I now work out and eat well to be happy. I love waking up and working out! It gives me the energy boost for the day ahead and I feel more active. I hope that rather seeing this negatively, everyone sees this as a bit of advice from my experience! One more thing… always love your body! 🙂 xxx

My Weightloss Journey

Time to talk “a bit” about why I’m quite into health and fitness (it’s basically a story, so I apologise for the length).Before and After.png

Growing up, I was never the thinnest or slimmest child. My mum said that I was born chubby and have always been like that. There wasn’t anything wrong with the way I ate and I wasn’t completely lazy, I was just a chubby child!

When I was in my teens, maybe around 16-17 years old, I remember waking up and looking in the mirror and suddenly felt unhappy. It’s not like I was bullied about my weight or anything. Actually I’m still trying to figure out what influenced me. I stepped onto the scales and saw the numbers. I was upset and I felt embarrassed that I didn’t realise I was overweight. I started to have negative thoughts about myself, I couldn’t stop thinking about what the scale showed.

After that day, every time I looked in the mirror, I saw myself as overweight and it really affected me and I had to do something about it. So, I was more cautious about the things I ate. My eating habits in my high school years may have been a cause for my slow metabolism. I didn’t like breakfast and wasn’t too keen on eating lunch, so when I used to get home, I’d be starving and would’ve had an “afternoon snack”. But that wasn’t a snack! I used to have a plate of food, still feel hungry so ate some more (another plate of food). Then when it was dinner time, I’d eat another two plates of food. I ate too much at the wrong times, confusing my body, which was a contributing factor to why I wasn’t losing weight. I decided I had to eat breakfast, even if I had to force myself to eat early in the morning. I would eat every two hours, snack on fruit/veg or nuts and reduce my portion sizes.

What was next? It was time to sweat it out and exercise (sweating wasn’t my favourite thing to do in the past!). I bought Zumba and played it about three times a week and started to actually enjoy exercising. I used the cross trainer in my parents room which everyone used to hang the clothes on and discovered Blogilates on YouTube.

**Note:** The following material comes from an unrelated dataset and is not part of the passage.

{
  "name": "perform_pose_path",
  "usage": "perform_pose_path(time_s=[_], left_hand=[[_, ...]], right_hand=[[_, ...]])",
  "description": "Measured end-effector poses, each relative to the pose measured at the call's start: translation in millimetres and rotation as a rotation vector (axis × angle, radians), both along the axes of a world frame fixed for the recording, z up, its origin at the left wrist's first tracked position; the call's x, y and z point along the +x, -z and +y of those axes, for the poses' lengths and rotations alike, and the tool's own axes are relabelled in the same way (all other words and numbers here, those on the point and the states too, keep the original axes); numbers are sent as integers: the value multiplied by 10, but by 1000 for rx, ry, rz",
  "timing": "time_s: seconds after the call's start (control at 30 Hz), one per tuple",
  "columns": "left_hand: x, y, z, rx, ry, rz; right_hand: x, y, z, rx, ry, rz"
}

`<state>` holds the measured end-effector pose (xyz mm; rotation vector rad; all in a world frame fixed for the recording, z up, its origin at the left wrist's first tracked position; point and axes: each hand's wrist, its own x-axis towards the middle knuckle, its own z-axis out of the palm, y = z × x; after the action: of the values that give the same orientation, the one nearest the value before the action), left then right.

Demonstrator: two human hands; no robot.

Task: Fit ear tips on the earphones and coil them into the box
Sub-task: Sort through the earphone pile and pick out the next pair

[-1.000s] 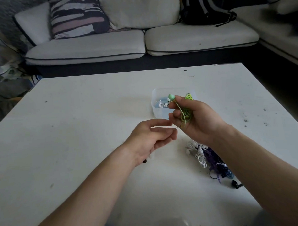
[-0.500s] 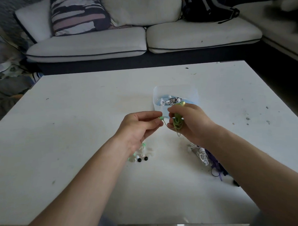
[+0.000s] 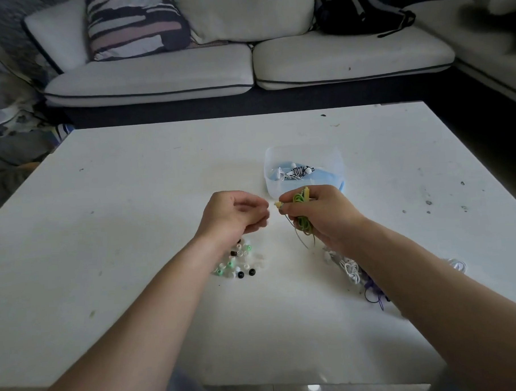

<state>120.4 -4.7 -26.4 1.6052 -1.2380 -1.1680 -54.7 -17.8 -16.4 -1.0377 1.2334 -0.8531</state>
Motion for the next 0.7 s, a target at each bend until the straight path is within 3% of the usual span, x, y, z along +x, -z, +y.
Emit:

Though it was hard work and took time, I eventually saw the results. Every month when I went on the scales, I noticed the number dropping and my clothes were getting big for me. At 16/17 I was a size 14, almost a 16 (UK size) and now I’m a 10, so I’m pretty happy about that! I started getting compliments and just felt good about myself. I had the motivation to keep going and try new things. Eating healthy became a habit for me, like eating whenever I’d hungry, but not on the bad sugars and fats, stuff like fruit, veggies etc. I started drinking a lot more water, oh and green tea of course! Everyone knows about my love for green tea!

These are all things that I still do now and think of it as part of my lifestyle. It’s something I enjoy doing and makes me feel good. I like sharing my story and helping others through my experience.